Power-Step Normalisation Fusion

Power-step fusion targets iterative solvers that repeatedly multiply by a matrix and renormalise the result (e.g. block power iteration, Krylov updates, orthogonal projection loops).

What Qualifies

Matmul numerator. The numerator must be a builtin mtimes(lhs, rhs).
Denominator structure. The denominator must follow sqrt(sum((numerator.^2)) + epsilon) or sqrt(sum((numerator.^2))) with an optional scalar epsilon add.
Shared input. The .^2 node must receive the same value ID as the matmul output; extra reshapes/transposes are not recognised.
Constant epsilon. If an epsilon is present it must be a scalar literal so the planner can embed it.
Exclusive ownership. Nodes in the pattern (matmul, pow, sum, add, sqrt, div) cannot be part of another fusion group.

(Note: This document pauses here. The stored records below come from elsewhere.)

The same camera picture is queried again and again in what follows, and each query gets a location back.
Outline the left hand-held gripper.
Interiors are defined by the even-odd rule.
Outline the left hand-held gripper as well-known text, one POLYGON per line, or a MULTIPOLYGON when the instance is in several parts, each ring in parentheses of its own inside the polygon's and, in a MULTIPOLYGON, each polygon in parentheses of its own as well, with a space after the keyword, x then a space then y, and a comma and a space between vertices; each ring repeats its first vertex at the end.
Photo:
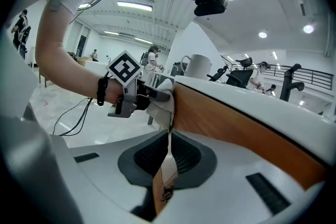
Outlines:
POLYGON ((113 118, 129 118, 135 110, 146 110, 151 102, 167 102, 168 93, 147 86, 137 79, 142 65, 126 50, 106 66, 106 70, 121 85, 123 94, 108 113, 113 118))

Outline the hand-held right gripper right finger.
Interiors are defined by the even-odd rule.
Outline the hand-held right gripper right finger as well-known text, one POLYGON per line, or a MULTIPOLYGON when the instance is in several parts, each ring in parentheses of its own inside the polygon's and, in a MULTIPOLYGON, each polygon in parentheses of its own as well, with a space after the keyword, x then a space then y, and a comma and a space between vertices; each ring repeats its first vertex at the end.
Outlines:
POLYGON ((312 202, 312 190, 244 147, 181 132, 171 142, 168 220, 296 220, 312 202))

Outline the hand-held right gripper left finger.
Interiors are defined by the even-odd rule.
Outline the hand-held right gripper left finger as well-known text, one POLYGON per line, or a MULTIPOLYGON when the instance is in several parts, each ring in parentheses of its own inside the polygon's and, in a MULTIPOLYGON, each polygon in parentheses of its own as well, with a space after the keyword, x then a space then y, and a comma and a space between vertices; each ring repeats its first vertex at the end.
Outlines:
POLYGON ((167 155, 167 131, 122 141, 71 148, 93 185, 134 215, 155 215, 153 179, 167 155))

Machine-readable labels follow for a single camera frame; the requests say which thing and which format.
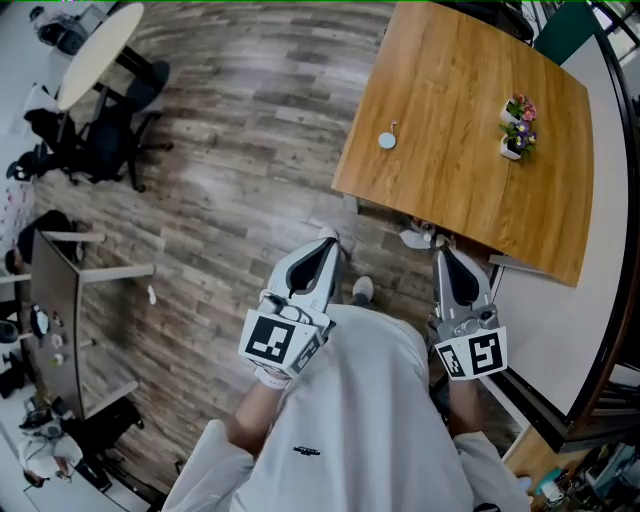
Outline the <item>person's left forearm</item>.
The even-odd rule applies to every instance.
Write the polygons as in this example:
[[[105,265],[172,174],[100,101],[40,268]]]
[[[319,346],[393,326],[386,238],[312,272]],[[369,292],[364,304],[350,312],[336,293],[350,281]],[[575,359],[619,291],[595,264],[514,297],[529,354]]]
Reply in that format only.
[[[278,415],[283,389],[256,381],[240,401],[227,426],[229,442],[257,457]]]

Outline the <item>person's right forearm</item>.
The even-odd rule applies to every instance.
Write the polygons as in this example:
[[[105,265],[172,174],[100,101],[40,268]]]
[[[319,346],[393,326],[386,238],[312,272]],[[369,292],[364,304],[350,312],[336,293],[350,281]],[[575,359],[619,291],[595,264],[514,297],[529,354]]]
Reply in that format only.
[[[475,380],[450,381],[449,402],[452,437],[482,430],[482,408]]]

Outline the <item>black office chair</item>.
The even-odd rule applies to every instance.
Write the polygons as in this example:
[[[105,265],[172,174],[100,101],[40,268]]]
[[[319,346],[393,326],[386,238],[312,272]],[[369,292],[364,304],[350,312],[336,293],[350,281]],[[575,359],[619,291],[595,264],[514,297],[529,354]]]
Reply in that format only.
[[[143,193],[146,186],[138,181],[137,157],[148,151],[169,152],[174,148],[172,142],[142,142],[150,123],[159,120],[162,113],[151,111],[138,128],[133,129],[135,111],[132,99],[121,96],[100,82],[94,85],[94,89],[99,93],[94,116],[78,134],[79,140],[68,153],[63,168],[68,171],[73,184],[78,183],[75,174],[82,174],[90,183],[97,184],[102,181],[119,182],[122,179],[121,168],[126,165],[132,188]]]
[[[132,426],[143,429],[144,422],[135,405],[125,397],[84,420],[61,421],[62,430],[78,444],[84,457],[113,448]]]

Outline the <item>gray desk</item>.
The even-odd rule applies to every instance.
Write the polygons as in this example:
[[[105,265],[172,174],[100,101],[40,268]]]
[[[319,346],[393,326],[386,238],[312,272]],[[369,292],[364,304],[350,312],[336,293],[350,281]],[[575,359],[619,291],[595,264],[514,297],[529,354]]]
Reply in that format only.
[[[81,269],[56,246],[58,242],[101,243],[102,233],[40,232],[34,235],[30,292],[33,304],[44,313],[49,324],[41,338],[27,342],[37,382],[47,396],[59,398],[81,420],[91,417],[138,387],[131,380],[87,408],[82,398],[79,351],[81,345],[81,306],[86,285],[141,278],[155,273],[152,263],[100,269]]]

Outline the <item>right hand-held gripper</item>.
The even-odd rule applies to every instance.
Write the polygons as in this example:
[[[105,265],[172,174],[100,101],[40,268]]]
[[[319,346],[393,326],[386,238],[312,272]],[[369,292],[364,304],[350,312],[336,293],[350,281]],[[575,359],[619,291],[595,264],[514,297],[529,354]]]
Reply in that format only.
[[[501,327],[486,272],[465,253],[436,251],[438,307],[430,321],[433,345],[451,380],[472,380],[507,367],[506,328]]]

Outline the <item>green partition panel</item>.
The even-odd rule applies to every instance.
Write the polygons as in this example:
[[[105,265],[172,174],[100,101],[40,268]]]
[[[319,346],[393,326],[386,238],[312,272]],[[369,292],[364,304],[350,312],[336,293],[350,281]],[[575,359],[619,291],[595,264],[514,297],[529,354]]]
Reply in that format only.
[[[600,25],[586,2],[565,2],[549,18],[533,47],[561,66],[599,30]]]

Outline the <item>person's left white shoe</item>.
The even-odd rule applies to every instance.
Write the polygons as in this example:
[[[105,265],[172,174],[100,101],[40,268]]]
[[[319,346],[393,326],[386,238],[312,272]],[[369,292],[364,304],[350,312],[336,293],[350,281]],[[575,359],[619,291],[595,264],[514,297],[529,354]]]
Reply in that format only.
[[[337,245],[339,246],[341,253],[344,257],[344,259],[346,261],[350,261],[351,260],[351,255],[347,252],[346,248],[342,245],[342,242],[340,241],[340,236],[339,234],[331,227],[329,226],[323,226],[320,228],[320,231],[318,233],[318,237],[319,238],[333,238],[336,240]]]

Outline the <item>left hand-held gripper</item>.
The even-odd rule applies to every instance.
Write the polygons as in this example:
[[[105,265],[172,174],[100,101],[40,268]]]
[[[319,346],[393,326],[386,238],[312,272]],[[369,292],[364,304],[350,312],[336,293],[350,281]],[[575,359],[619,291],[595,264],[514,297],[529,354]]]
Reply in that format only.
[[[247,311],[239,355],[265,370],[298,377],[334,327],[324,311],[339,259],[337,239],[319,238],[277,262],[267,285],[276,295],[266,294],[258,309]]]

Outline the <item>white wristband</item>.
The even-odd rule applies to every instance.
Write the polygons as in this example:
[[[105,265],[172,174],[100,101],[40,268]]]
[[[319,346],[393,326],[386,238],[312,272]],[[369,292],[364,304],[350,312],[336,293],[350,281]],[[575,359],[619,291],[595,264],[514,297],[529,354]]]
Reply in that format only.
[[[290,383],[288,376],[272,374],[260,366],[255,369],[254,375],[264,386],[274,390],[284,390]]]

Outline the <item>person's white shirt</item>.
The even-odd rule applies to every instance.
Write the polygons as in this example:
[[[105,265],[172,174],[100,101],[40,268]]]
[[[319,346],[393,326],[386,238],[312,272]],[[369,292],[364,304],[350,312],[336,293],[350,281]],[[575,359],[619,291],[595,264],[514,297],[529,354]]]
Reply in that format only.
[[[257,457],[208,423],[162,512],[529,512],[481,431],[452,437],[408,323],[333,304],[328,342],[290,380]]]

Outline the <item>cluttered wooden table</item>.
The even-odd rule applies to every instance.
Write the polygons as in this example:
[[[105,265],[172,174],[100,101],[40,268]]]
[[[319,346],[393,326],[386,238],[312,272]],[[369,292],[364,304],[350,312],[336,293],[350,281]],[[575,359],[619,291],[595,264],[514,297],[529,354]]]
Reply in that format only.
[[[566,464],[563,456],[555,453],[532,426],[517,436],[502,460],[517,477],[529,477],[533,482]]]

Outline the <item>pink flowers in white pot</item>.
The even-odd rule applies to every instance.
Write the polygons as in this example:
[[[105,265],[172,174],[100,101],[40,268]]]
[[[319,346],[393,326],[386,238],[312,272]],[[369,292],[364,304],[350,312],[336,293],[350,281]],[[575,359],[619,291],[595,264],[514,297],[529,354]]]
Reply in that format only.
[[[537,117],[535,104],[527,96],[513,94],[505,103],[500,118],[505,123],[532,122]]]

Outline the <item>black chair with bag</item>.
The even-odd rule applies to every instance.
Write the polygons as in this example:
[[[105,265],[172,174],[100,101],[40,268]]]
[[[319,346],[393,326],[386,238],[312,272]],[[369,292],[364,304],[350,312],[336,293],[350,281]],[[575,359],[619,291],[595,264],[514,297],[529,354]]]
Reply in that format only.
[[[27,111],[24,120],[40,141],[9,165],[6,177],[27,182],[52,170],[69,172],[70,160],[77,145],[73,119],[67,113],[38,108]]]

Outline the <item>round beige table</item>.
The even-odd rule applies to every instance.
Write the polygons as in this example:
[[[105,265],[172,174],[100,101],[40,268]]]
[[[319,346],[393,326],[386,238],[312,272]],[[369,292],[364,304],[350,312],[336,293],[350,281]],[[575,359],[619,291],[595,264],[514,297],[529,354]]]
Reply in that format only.
[[[150,62],[129,46],[143,14],[142,3],[128,2],[87,38],[62,78],[56,97],[59,110],[70,110],[91,90],[132,111],[144,109],[158,97],[169,79],[170,65],[164,60]],[[124,94],[101,81],[114,64],[133,75]]]

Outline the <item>purple flowers in white pot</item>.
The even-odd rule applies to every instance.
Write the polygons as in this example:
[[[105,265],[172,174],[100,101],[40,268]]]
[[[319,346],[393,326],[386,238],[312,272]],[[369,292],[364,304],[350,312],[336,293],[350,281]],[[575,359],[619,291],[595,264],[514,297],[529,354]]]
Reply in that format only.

Why Power-Step Normalisation?

Power-step normalisation is a common pattern in iterative solvers. It shows up in block power iteration, Krylov updates, orthogonal projection loops, and other iterative solvers. By fusing this pattern, we can keep the normalised result resident on the GPU, avoiding the overhead of uploading and downloading it to the CPU, and allows us to compute it without launching a second kernel.

Benefits

Fewer GPU launches. We can consolidate multiple power-step normalisation computations into a single kernel, reducing the number of GPU launches.

Limitations & Tips

The detector expects the epsilon add (if any) to appear either inside or outside the sqrt exactly once. Reordering the scalar add will break fusion.
Different normalisation schemes (e.g. per-column scaling or norms other than 2-norm) are not yet fused.
Very large lhs/rhs shapes may trip the provider’s matmul guardrails and force a fallback.

If a workload should fuse but does not, enable RUNMAT_DEBUG_FUSION=1 to have the planner print why a node was rejected, then compare against the criteria above.